- Digital cover

EP by Exo-CBX
- Released: October 31, 2016
- Recorded: 2016
- Studio: In Grid (Seoul); MonoTree (Seoul); Prelude (Seoul); SM Blue Cup (Seoul); SM Yellow Tail (Seoul);
- Genre: EDM; R&B; K-pop;
- Length: 17:17
- Language: Korean
- Label: SM; KT;
- Producer: Lee Soo-man

Exo-CBX chronology
|  | Hey Mama! (2016) | Girls (2017) |

Singles from Hey Mama!
- "Hey Mama!" Released: October 31, 2016;

= Hey Mama! =

Hey Mama! is the debut extended play by Exo-CBX, the first official sub-unit of the South Korean-Chinese boy group Exo. It was released on October 31, 2016, by SM Entertainment under distribution by KT Music. The EP features five tracks in total with a variety of genres.

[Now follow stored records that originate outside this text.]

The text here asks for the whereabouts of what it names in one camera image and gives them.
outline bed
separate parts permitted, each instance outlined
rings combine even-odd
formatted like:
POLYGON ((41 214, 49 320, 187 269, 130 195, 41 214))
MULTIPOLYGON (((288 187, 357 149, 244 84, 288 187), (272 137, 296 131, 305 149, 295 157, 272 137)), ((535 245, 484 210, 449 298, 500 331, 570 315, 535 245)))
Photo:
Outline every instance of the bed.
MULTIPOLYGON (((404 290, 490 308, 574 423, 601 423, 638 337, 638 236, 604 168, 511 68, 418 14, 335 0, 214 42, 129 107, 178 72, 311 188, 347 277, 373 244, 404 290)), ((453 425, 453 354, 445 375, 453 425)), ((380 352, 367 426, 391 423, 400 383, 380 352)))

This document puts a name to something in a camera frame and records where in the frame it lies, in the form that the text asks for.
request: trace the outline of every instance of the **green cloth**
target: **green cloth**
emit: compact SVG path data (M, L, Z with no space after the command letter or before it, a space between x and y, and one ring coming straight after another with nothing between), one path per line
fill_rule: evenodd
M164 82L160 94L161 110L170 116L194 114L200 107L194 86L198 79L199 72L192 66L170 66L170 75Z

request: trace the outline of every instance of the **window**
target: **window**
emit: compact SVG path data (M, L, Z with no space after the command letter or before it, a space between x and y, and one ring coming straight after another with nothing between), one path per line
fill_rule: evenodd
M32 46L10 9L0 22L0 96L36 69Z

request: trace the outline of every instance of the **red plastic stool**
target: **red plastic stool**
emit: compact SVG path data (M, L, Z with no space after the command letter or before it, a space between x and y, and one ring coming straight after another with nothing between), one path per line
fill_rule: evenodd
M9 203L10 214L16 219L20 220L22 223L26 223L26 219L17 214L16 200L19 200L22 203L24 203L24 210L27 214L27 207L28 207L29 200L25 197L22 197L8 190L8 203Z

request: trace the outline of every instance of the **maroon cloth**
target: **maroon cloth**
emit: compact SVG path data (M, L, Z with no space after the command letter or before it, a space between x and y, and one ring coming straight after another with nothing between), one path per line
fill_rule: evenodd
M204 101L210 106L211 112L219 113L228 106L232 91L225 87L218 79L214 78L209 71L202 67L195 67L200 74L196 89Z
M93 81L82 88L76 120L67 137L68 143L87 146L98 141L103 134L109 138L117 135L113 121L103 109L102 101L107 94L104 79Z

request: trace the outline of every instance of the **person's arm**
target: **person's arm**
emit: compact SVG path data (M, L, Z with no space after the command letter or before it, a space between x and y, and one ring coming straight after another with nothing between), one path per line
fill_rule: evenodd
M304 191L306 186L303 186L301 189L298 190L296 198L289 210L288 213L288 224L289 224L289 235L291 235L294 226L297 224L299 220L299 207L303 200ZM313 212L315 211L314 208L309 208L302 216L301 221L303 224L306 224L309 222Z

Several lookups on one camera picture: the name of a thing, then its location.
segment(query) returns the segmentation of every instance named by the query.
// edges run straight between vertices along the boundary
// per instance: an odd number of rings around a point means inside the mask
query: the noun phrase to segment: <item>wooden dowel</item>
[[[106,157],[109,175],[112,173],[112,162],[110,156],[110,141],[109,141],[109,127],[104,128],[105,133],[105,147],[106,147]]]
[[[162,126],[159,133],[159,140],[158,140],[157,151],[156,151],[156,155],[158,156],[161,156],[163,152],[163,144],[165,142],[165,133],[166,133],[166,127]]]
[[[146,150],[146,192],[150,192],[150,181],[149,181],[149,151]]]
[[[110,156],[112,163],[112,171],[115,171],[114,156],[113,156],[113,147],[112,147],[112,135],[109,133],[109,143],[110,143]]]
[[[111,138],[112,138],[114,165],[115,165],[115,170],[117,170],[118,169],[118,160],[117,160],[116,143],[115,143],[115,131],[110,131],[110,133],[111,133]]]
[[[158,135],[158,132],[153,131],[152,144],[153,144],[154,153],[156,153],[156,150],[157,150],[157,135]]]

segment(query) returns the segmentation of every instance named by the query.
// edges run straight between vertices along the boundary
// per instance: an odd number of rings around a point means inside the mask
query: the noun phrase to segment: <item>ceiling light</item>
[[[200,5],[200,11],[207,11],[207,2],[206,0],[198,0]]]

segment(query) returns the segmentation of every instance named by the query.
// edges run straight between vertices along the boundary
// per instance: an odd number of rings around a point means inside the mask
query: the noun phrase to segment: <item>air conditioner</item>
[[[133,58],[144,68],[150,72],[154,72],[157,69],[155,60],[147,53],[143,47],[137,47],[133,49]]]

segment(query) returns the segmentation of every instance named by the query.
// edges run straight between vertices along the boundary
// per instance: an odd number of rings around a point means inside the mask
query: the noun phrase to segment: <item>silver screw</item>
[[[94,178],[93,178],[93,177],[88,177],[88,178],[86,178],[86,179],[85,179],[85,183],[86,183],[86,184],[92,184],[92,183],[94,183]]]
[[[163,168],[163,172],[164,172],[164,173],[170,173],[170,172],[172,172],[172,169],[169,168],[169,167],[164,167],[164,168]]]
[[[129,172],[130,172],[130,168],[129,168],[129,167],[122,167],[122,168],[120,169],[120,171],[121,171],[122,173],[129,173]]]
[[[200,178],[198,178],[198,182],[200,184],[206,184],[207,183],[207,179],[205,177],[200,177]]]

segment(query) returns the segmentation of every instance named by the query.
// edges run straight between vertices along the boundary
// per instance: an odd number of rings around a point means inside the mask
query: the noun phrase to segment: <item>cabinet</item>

== Background and release ==
On October 24, 2016, SM Entertainment announced that Chen, Baekhyun and Xiumin would debut as Exo's first official sub-unit Exo-CBX with an extended play titled Hey Mama!. On October 25, a teaser for the music video of the title track "Hey Mama!" was revealed. On October 27, a highlight medley, featuring previews of the album's tracks, premiered on Apple Music's Beats 1. The album and the title track's music video were released on October 31.
On November 7, 2016, SM Entertainment released the music video for the second single "The One" in their official YouTube account.

== Promotion ==
A promotional event for Hey Mama! was held at 8PM (KST) on October 31 on a special stage located at the east side of Samseong-dong COEX in Seoul. The event was live streamed on Exo's V App channel. Exo-CBX made their debut performance on M Countdown on November 3, and subsequently performed the song on Music Bank and Show! Music Core.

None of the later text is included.